Copy all records verbatim, images excluded.

[Stored data entries]
####################
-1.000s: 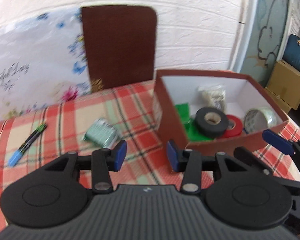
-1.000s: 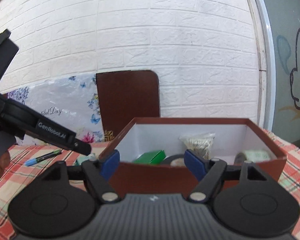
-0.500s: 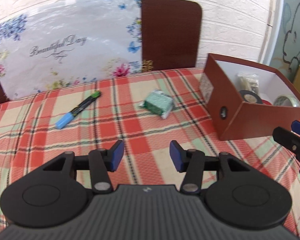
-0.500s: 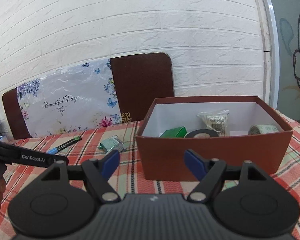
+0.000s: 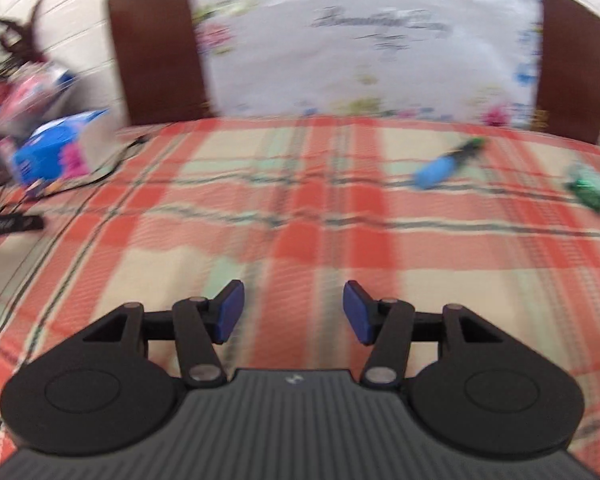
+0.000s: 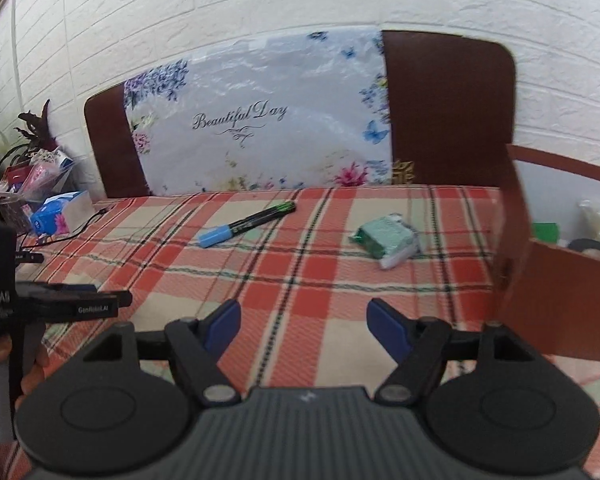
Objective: Organize objects
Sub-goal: 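Grasp the blue-capped marker on the tablecloth with the right gripper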
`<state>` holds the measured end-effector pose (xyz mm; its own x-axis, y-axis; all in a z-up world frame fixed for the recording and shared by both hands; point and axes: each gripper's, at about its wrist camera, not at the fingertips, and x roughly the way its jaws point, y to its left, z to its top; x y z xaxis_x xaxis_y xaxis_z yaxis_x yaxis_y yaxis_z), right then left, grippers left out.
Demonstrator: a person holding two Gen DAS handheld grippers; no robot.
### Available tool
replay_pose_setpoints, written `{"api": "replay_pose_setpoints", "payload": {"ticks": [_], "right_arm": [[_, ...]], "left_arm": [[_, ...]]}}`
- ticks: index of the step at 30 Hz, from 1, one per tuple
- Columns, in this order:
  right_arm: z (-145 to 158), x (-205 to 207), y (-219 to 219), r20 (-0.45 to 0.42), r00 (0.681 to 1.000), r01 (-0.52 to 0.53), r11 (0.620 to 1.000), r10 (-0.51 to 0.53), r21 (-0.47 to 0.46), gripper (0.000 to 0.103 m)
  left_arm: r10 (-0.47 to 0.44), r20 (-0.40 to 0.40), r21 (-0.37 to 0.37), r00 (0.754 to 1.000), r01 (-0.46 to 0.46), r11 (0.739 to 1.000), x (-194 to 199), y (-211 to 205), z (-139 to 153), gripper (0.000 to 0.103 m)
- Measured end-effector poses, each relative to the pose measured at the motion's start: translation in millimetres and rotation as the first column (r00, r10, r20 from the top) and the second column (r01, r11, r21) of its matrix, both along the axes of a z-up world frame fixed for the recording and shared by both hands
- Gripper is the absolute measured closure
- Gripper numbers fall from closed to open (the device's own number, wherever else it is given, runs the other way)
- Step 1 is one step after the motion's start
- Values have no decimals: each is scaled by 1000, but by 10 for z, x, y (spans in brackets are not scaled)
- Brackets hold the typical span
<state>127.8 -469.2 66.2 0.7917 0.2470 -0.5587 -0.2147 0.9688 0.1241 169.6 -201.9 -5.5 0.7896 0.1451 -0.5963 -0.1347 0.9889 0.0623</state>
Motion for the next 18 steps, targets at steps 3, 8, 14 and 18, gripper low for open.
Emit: {"api": "replay_pose_setpoints", "payload": {"ticks": [3,8,14,18], "right_arm": [[-36,473,338,-22,1000,-16,998,18,67,31],[-241,1354,872,-61,997,45,997,-41,67,30],[-588,1996,1231,-124,986,109,993,-114,-46,30],[-588,1769,1295,-97,995,11,993,-22,-114,83]], "left_arm": [[17,84,-132,996,-6,991,-99,244,6,37],[2,109,-72,994,6,997,-107,120,-4,37],[23,122,-148,992,-5,989,-111,246,-44,37],[27,125,-164,992,-6,986,-87,266,-51,37]]}}
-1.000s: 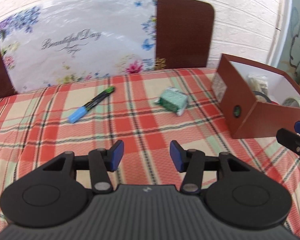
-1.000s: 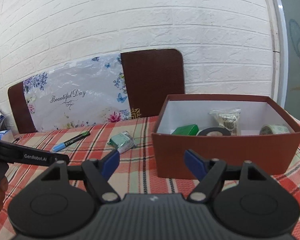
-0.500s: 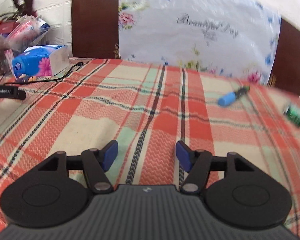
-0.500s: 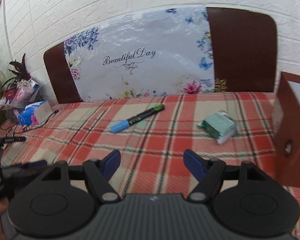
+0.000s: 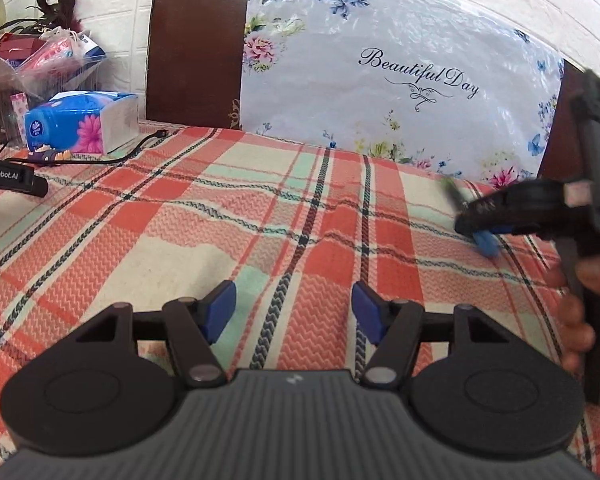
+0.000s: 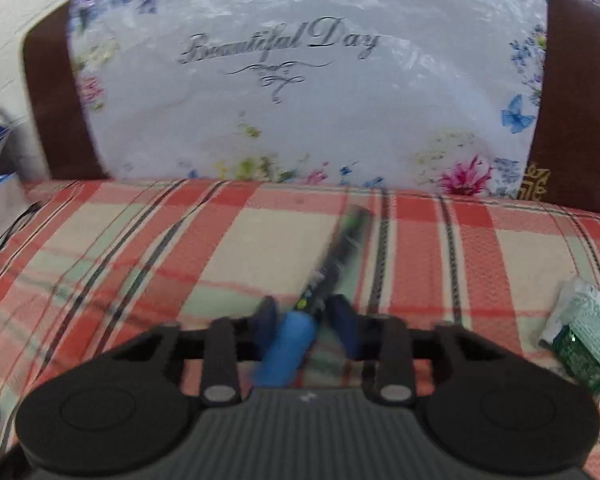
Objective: Organize objects
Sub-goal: 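Grasp the blue-capped marker on the tablecloth with the right gripper, then carry the marker into the brown box and release it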
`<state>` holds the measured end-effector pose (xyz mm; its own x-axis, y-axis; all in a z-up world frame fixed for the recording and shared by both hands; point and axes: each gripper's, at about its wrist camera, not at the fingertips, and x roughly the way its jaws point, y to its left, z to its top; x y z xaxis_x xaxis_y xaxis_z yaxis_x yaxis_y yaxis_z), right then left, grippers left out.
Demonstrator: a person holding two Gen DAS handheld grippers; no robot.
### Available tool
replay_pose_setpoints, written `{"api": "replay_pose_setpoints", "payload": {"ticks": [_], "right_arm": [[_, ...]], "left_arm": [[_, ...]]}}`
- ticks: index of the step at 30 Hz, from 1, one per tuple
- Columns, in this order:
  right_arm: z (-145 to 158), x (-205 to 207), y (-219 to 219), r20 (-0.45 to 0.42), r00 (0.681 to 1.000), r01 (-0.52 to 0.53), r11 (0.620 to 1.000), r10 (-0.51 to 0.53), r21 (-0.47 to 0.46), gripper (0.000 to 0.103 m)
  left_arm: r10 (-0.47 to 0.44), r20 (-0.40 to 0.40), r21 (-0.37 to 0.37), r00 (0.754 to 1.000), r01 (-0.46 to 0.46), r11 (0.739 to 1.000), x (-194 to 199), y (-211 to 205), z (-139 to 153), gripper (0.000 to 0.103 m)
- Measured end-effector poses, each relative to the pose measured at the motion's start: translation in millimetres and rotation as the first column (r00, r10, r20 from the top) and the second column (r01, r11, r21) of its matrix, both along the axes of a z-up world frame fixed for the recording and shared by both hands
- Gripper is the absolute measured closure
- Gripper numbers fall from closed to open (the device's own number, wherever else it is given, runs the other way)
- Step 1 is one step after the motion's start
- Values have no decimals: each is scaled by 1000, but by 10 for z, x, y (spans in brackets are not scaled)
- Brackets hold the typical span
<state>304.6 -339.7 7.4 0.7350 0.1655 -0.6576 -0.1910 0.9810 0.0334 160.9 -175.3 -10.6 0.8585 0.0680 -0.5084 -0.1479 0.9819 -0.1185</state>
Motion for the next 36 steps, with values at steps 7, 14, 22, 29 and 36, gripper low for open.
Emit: {"api": "replay_pose_setpoints", "payload": {"ticks": [7,14,22,29,36], "right_arm": [[8,-976,-546,-20,995,-98,995,98,-10,83],[29,-2274,-1324,-28,999,-40,999,41,35,83],[64,-2563,-1518,-2,998,-70,997,70,45,74],[0,-2566,-1574,9,995,-95,994,94,45,83],[163,-2643,-1682,97,993,-77,995,71,62,83]], "left_arm": [[-25,-12,4,1000,25,1000,7,-10,3,34],[-63,-103,98,993,73,992,20,-241,44,28],[-438,-240,-214,866,393,894,-351,-1333,354,29],[-464,-379,-301,800,368,880,-235,-1913,173,27],[-545,-322,-271,774,477,836,-167,-2285,516,77]]}}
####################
Task answer
-1.000s: 
-1.000s: 
-0.500s: 
-0.500s: 
+0.000s: 
+0.000s: 
Objective: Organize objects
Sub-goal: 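Grasp the blue-capped marker on the tablecloth with the right gripper
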`<state>` holds the measured end-effector pose (xyz mm; its own x-axis, y-axis; all in a z-up world frame fixed for the recording and shared by both hands; point and axes: each gripper's, at about its wrist camera, not at the fingertips, and x roughly the way its jaws point, y to its left, z to its top; x y z xaxis_x xaxis_y xaxis_z yaxis_x yaxis_y yaxis_z), right then left, grippers left out.
Demonstrator: a person holding two Gen DAS handheld grippers; no robot.
### Available tool
replay_pose_setpoints, written `{"api": "replay_pose_setpoints", "payload": {"ticks": [_], "right_arm": [[_, ...]], "left_arm": [[_, ...]]}}`
- ticks: index of the step at 30 Hz, from 1, one per tuple
- Columns, in this order:
  right_arm: z (-145 to 158), x (-205 to 207), y (-219 to 219), r20 (-0.45 to 0.42), r00 (0.681 to 1.000), r01 (-0.52 to 0.53), r11 (0.620 to 1.000), r10 (-0.51 to 0.53), r21 (-0.47 to 0.46), gripper (0.000 to 0.103 m)
  left_arm: r10 (-0.47 to 0.44), r20 (-0.40 to 0.40), r21 (-0.37 to 0.37), r00 (0.754 to 1.000), r01 (-0.46 to 0.46), r11 (0.739 to 1.000), x (-194 to 199), y (-211 to 205), z (-139 to 153), gripper (0.000 to 0.103 m)
- Measured end-effector poses, each relative to the pose measured at the motion's start: translation in millimetres and rotation as the first column (r00, r10, r20 from the top) and the second column (r01, r11, r21) of its matrix, both along the axes of a z-up world frame fixed for the recording and shared by both hands
- Gripper is the absolute measured closure
- Gripper numbers fall from closed to open (the device's own number, wherever else it is given, runs the other way)
- Step 1 is one step after the motion's start
- Values have no decimals: each is scaled by 1000, but by 10 for z, x, y (spans in brackets are not scaled)
- Brackets hold the typical span
<state>127.8 -469.2 66.2 0.7917 0.2470 -0.5587 -0.2147 0.9688 0.1241 169.6 -201.9 -5.5 0.7896 0.1451 -0.5963 -0.1347 0.9889 0.0623</state>
Motion for the next 18 steps, targets at steps 3, 8, 14 and 18, gripper low for open.
Emit: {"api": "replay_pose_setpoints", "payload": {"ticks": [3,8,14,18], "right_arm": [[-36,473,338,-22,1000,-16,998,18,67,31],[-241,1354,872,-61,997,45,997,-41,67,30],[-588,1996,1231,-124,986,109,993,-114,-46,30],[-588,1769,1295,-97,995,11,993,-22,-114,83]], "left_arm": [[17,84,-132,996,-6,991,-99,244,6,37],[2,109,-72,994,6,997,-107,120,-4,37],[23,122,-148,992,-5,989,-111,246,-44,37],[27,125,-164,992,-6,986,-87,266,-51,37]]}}
-1.000s: 
-1.000s: 
-0.500s: 
-0.500s: 
+0.000s: 
+0.000s: 
Objective: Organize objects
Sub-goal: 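Grasp the blue-capped marker on the tablecloth with the right gripper, then carry the marker into the brown box and release it
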`<state>` holds the measured end-effector pose (xyz mm; its own x-axis, y-axis; all in a z-up world frame fixed for the recording and shared by both hands; point and axes: each gripper's, at about its wrist camera, not at the fingertips, and x roughly the way its jaws point, y to its left, z to its top; x y z xaxis_x xaxis_y xaxis_z yaxis_x yaxis_y yaxis_z), right then left, grippers left out.
Demonstrator: a person holding two Gen DAS handheld grippers; no robot.
### Available tool
replay_pose_setpoints, written `{"api": "replay_pose_setpoints", "payload": {"ticks": [_], "right_arm": [[_, ...]], "left_arm": [[_, ...]]}}`
- ticks: index of the step at 30 Hz, from 1, one per tuple
- Columns, in this order:
  right_arm: z (-145 to 158), x (-205 to 207), y (-219 to 219), r20 (-0.45 to 0.42), r00 (0.681 to 1.000), r01 (-0.52 to 0.53), r11 (0.620 to 1.000), r10 (-0.51 to 0.53), r21 (-0.47 to 0.46), gripper (0.000 to 0.103 m)
  left_arm: r10 (-0.47 to 0.44), r20 (-0.40 to 0.40), r21 (-0.37 to 0.37), r00 (0.754 to 1.000), r01 (-0.46 to 0.46), r11 (0.739 to 1.000), x (-194 to 199), y (-211 to 205), z (-139 to 153), gripper (0.000 to 0.103 m)
- Measured end-effector poses, each relative to the pose measured at the motion's start: translation in millimetres and rotation as the first column (r00, r10, r20 from the top) and the second column (r01, r11, r21) of its matrix, both along the axes of a z-up world frame fixed for the recording and shared by both hands
- Gripper is the absolute measured closure
- Gripper numbers fall from closed to open (the device's own number, wherever else it is given, runs the other way)
- Step 1 is one step after the motion's start
- Values have no decimals: each is scaled by 1000, but by 10 for z, x, y (spans in brackets are not scaled)
- Brackets hold the typical span
<state>304.6 -339.7 7.4 0.7350 0.1655 -0.6576 -0.1910 0.9810 0.0334 160.9 -175.3 -10.6 0.8585 0.0680 -0.5084 -0.1479 0.9819 -0.1185</state>
Motion for the next 36 steps, with values at steps 7, 14, 22, 29 and 36, gripper low for open.
Emit: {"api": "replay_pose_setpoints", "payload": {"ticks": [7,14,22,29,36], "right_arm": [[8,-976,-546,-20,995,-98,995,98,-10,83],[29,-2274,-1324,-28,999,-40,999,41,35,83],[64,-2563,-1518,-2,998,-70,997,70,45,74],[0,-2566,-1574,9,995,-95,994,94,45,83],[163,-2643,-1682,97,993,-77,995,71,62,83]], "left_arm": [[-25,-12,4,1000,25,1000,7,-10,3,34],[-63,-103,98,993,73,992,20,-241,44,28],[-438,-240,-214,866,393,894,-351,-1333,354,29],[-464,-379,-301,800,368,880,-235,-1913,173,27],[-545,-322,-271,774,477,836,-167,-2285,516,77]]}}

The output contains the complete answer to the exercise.